▸ **What to produce**
Word for word, copy each record that comes after this.

Segment Start: Source data

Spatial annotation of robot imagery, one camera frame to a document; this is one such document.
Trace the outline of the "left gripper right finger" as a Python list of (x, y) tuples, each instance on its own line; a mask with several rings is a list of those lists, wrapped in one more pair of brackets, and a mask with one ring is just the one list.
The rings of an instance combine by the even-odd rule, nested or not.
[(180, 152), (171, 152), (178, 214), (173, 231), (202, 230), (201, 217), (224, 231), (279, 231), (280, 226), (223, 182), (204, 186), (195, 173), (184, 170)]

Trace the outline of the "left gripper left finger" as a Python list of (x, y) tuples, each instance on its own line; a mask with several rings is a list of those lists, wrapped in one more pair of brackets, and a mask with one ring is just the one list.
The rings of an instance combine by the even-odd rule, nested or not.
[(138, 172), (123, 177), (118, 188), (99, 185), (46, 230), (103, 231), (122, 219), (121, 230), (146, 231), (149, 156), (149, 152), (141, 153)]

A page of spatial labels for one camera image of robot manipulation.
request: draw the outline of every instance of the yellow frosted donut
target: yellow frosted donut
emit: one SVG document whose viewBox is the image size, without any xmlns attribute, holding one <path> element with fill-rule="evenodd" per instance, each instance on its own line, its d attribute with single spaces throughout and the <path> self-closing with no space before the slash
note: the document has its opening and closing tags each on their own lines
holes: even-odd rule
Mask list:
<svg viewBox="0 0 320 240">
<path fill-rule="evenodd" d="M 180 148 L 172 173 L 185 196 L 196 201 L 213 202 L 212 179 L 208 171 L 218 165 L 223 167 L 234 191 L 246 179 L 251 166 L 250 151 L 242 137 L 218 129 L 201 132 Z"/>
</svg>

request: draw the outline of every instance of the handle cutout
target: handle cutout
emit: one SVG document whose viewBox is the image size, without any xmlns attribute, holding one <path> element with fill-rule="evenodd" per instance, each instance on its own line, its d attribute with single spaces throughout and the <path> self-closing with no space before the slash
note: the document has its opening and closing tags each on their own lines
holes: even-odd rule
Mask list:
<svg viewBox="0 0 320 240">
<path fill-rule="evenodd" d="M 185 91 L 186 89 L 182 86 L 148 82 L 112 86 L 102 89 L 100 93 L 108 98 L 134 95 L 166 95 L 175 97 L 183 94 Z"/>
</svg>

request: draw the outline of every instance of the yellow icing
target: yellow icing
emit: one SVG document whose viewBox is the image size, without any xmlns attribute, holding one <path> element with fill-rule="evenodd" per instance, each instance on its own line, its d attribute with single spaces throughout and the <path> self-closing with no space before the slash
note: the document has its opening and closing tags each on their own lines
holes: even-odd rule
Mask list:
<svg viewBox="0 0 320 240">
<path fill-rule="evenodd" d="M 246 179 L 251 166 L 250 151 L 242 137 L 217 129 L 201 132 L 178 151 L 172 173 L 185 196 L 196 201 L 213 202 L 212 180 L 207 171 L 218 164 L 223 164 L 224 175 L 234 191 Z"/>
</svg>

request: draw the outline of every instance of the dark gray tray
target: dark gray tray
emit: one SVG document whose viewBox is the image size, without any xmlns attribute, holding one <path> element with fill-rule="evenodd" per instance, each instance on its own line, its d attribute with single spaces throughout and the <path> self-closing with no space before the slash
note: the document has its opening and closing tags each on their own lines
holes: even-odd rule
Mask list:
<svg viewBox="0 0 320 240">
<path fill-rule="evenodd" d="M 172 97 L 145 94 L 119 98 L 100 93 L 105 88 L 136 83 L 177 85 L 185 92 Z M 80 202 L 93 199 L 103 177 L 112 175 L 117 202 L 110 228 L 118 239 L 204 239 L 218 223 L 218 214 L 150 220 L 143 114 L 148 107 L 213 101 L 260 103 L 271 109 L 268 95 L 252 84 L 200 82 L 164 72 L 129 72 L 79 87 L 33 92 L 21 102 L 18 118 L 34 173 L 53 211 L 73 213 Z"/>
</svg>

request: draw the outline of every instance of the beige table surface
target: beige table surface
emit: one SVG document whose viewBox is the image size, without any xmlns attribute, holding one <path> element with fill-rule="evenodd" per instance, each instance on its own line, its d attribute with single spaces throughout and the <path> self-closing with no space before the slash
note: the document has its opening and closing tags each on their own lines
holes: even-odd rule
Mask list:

Segment End: Source data

▸ **Solved exercise**
Spatial annotation of robot imagery, one camera frame to a document; this is one such document.
Trace the outline of the "left gripper right finger" as a Python list of (x, y) tuples, each instance on its own line; a mask with several rings is a list of those lists, wrapped in one more pair of brackets, and a mask with one ring is just the one list.
The rings of an instance combine by the even-odd rule, nested or not.
[(180, 152), (171, 152), (178, 214), (173, 231), (202, 230), (201, 217), (224, 231), (279, 231), (280, 226), (223, 182), (204, 186), (195, 173), (184, 170)]

Trace the outline of the "left gripper left finger" as a Python list of (x, y) tuples, each instance on its own line; a mask with several rings is a list of those lists, wrapped in one more pair of brackets, and a mask with one ring is just the one list.
The rings of an instance combine by the even-odd rule, nested or not.
[(138, 172), (123, 177), (118, 188), (99, 185), (46, 230), (103, 231), (122, 219), (121, 230), (146, 231), (149, 156), (149, 152), (141, 153)]

A page of spatial labels for one camera image of robot manipulation.
request: draw the outline of every instance of the yellow frosted donut
target: yellow frosted donut
emit: one SVG document whose viewBox is the image size, without any xmlns attribute, holding one <path> element with fill-rule="evenodd" per instance, each instance on its own line, its d attribute with single spaces throughout and the <path> self-closing with no space before the slash
note: the document has its opening and closing tags each on their own lines
holes: even-odd rule
Mask list:
<svg viewBox="0 0 320 240">
<path fill-rule="evenodd" d="M 180 148 L 172 173 L 185 196 L 196 201 L 213 202 L 212 179 L 208 171 L 218 165 L 223 167 L 234 191 L 246 179 L 251 166 L 250 151 L 242 137 L 218 129 L 201 132 Z"/>
</svg>

request: draw the outline of every instance of the handle cutout
target: handle cutout
emit: one SVG document whose viewBox is the image size, without any xmlns attribute, holding one <path> element with fill-rule="evenodd" per instance, each instance on its own line, its d attribute with single spaces throughout and the <path> self-closing with no space before the slash
note: the document has its opening and closing tags each on their own lines
holes: even-odd rule
Mask list:
<svg viewBox="0 0 320 240">
<path fill-rule="evenodd" d="M 185 91 L 186 89 L 182 86 L 148 82 L 112 86 L 102 89 L 100 93 L 108 98 L 134 95 L 166 95 L 175 97 L 183 94 Z"/>
</svg>

request: draw the outline of every instance of the yellow icing
target: yellow icing
emit: one SVG document whose viewBox is the image size, without any xmlns attribute, holding one <path> element with fill-rule="evenodd" per instance, each instance on its own line, its d attribute with single spaces throughout and the <path> self-closing with no space before the slash
note: the document has its opening and closing tags each on their own lines
holes: even-odd rule
Mask list:
<svg viewBox="0 0 320 240">
<path fill-rule="evenodd" d="M 246 179 L 251 166 L 250 151 L 242 137 L 217 129 L 201 132 L 178 151 L 172 173 L 185 196 L 196 201 L 213 202 L 212 180 L 207 171 L 218 164 L 223 164 L 224 175 L 234 191 Z"/>
</svg>

request: draw the outline of every instance of the dark gray tray
target: dark gray tray
emit: one SVG document whose viewBox is the image size, without any xmlns attribute, holding one <path> element with fill-rule="evenodd" per instance, each instance on its own line, its d attribute with single spaces throughout and the <path> self-closing with no space before the slash
note: the document has its opening and closing tags each on their own lines
holes: even-odd rule
Mask list:
<svg viewBox="0 0 320 240">
<path fill-rule="evenodd" d="M 172 97 L 145 94 L 119 98 L 100 93 L 105 88 L 136 83 L 177 85 L 185 92 Z M 80 202 L 93 199 L 103 177 L 112 175 L 117 202 L 110 228 L 118 239 L 204 239 L 218 223 L 218 214 L 150 220 L 143 114 L 148 107 L 213 101 L 260 103 L 271 109 L 268 95 L 252 84 L 200 82 L 164 72 L 129 72 L 79 87 L 33 92 L 21 102 L 18 118 L 34 173 L 53 211 L 73 213 Z"/>
</svg>

request: draw the outline of every instance of the beige table surface
target: beige table surface
emit: one SVG document whose viewBox is the image size, without any xmlns attribute, holding one <path> element with fill-rule="evenodd" per instance, each instance on its own line, its d attribute with single spaces throughout and the <path> self-closing with no space before the slash
note: the document has its opening and closing tags each on their own lines
holes: even-odd rule
Mask list:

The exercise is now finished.